## What the task requires:
Copy without pictures. Please restate each line of the listing exactly.

## Given information:

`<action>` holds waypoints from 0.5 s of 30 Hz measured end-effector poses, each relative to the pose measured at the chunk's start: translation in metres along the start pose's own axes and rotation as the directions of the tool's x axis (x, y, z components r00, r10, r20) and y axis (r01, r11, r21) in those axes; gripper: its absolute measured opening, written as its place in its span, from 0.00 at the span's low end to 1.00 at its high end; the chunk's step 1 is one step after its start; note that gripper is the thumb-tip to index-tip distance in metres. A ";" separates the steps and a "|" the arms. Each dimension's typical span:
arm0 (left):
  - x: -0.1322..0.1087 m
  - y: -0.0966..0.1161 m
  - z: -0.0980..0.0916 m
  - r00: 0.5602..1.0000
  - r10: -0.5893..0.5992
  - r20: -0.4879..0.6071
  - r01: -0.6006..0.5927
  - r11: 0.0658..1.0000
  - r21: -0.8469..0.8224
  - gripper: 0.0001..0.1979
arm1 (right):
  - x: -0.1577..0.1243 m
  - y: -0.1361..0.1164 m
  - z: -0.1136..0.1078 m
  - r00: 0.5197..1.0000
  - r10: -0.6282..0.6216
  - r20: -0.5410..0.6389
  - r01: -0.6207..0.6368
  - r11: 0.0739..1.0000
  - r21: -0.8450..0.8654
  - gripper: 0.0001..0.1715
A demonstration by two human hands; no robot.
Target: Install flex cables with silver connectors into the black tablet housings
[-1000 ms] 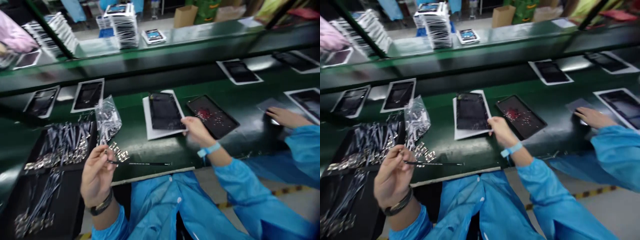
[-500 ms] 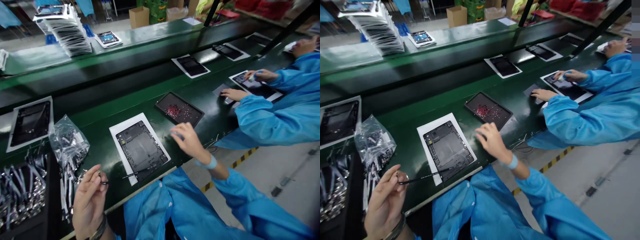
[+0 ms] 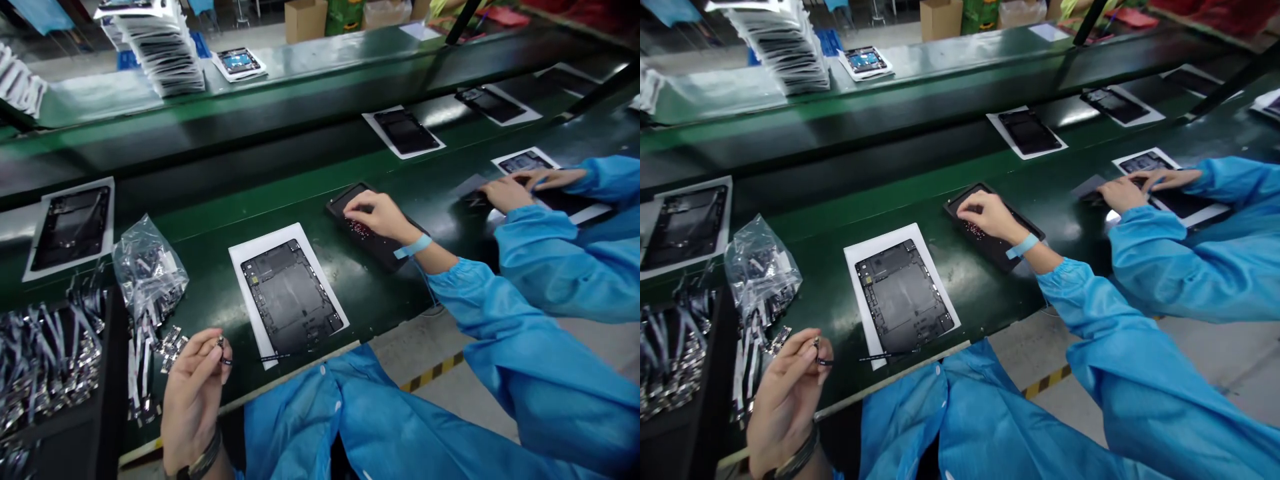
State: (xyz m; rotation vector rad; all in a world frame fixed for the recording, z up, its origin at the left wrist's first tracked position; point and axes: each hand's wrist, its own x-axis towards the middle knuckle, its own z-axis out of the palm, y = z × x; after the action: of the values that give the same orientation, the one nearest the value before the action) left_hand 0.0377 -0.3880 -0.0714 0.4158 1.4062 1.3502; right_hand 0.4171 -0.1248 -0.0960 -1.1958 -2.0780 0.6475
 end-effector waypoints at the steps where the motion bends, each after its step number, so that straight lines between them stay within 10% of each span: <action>1: 0.002 0.001 0.003 1.000 0.016 0.007 -0.016 1.000 0.012 0.20 | 0.004 -0.003 -0.004 0.992 0.074 -0.103 -0.064 0.993 0.102 0.08; 5: 0.018 0.007 0.026 0.990 0.105 0.099 -0.114 0.989 0.093 0.16 | 0.013 -0.025 -0.005 0.935 0.289 -0.207 -0.186 0.893 0.409 0.13; 10: 0.049 0.004 0.065 0.947 0.138 0.292 -0.218 0.940 0.263 0.15 | -0.013 -0.080 0.051 0.941 0.149 0.303 -0.300 0.777 0.553 0.17; 15: 0.068 -0.007 0.076 0.913 0.067 0.403 -0.207 0.926 0.315 0.14 | -0.040 -0.121 0.100 0.918 0.022 0.396 -0.270 0.766 0.583 0.14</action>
State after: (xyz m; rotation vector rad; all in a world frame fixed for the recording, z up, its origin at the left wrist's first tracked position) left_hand 0.0809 -0.2967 -0.0896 0.9854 1.2969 1.0470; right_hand 0.2904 -0.2262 -0.0914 -0.8809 -1.7982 1.6099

## Reply to the task:
`<action>` holds waypoints from 0.5 s of 30 Hz measured end-effector poses, each relative to the pose measured at the chunk's start: translation in metres along the start pose's own axes and rotation as the directions of the tool's x axis (x, y, z components r00, r10, r20) and y axis (r01, r11, r21) in those axes; gripper: its absolute measured opening, written as its place in its span, from 0.00 at the span's low end to 1.00 at its high end; the chunk's step 1 is one step after its start; note that gripper is the thumb-tip to index-tip distance in metres. A ";" separates the steps and a "|" the arms. Each dimension's typical span:
arm0 (left):
  - x: -0.1322..0.1087 m
  - y: -0.0966..0.1161 m
  - z: -0.0980..0.0916 m
  - r00: 0.5602..1.0000
  - r10: -0.5893..0.5992
  - r20: -0.4879..0.6071
  - r01: -0.6006..0.5927
  - r11: 0.0658..1.0000
  - r21: -0.8469..0.8224
  - gripper: 0.0001..0.1979
arm1 (right):
  - x: -0.1577..0.1243 m
  - y: -0.1361..0.1164 m
  - z: -0.1136..0.1078 m
  - r00: 0.5197..1.0000
  - r10: -0.6282..0.6216
  - r20: -0.5410..0.6389
  - r01: -0.6207..0.6368
  - r11: 0.0739..1.0000
  - r21: -0.8450..0.8654
  - gripper: 0.0001..0.1715
A demonstration by two human hands; no robot.
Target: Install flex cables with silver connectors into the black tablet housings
[-1000 ms] 
[-500 ms] 
[+0 ms] 
State: (xyz m; rotation vector rad; all in a world frame fixed for the recording, z up, its origin at the left wrist's first tracked position; point and axes: each hand's wrist, its own x-axis towards the middle knuckle, its own z-axis out of the palm, y = z × x; after the action: of the values that give the same orientation, the one nearest the value before the action) left_hand 0.0377 -0.3880 -0.0714 0.4158 1.4062 1.3502; right_hand 0.4171 -0.1248 -0.0960 -1.1958 -2.0780 0.6475
 end-effector waypoints at the steps where the motion bends, each after its step number, so that straight lines between them stay within 10% of each span: <action>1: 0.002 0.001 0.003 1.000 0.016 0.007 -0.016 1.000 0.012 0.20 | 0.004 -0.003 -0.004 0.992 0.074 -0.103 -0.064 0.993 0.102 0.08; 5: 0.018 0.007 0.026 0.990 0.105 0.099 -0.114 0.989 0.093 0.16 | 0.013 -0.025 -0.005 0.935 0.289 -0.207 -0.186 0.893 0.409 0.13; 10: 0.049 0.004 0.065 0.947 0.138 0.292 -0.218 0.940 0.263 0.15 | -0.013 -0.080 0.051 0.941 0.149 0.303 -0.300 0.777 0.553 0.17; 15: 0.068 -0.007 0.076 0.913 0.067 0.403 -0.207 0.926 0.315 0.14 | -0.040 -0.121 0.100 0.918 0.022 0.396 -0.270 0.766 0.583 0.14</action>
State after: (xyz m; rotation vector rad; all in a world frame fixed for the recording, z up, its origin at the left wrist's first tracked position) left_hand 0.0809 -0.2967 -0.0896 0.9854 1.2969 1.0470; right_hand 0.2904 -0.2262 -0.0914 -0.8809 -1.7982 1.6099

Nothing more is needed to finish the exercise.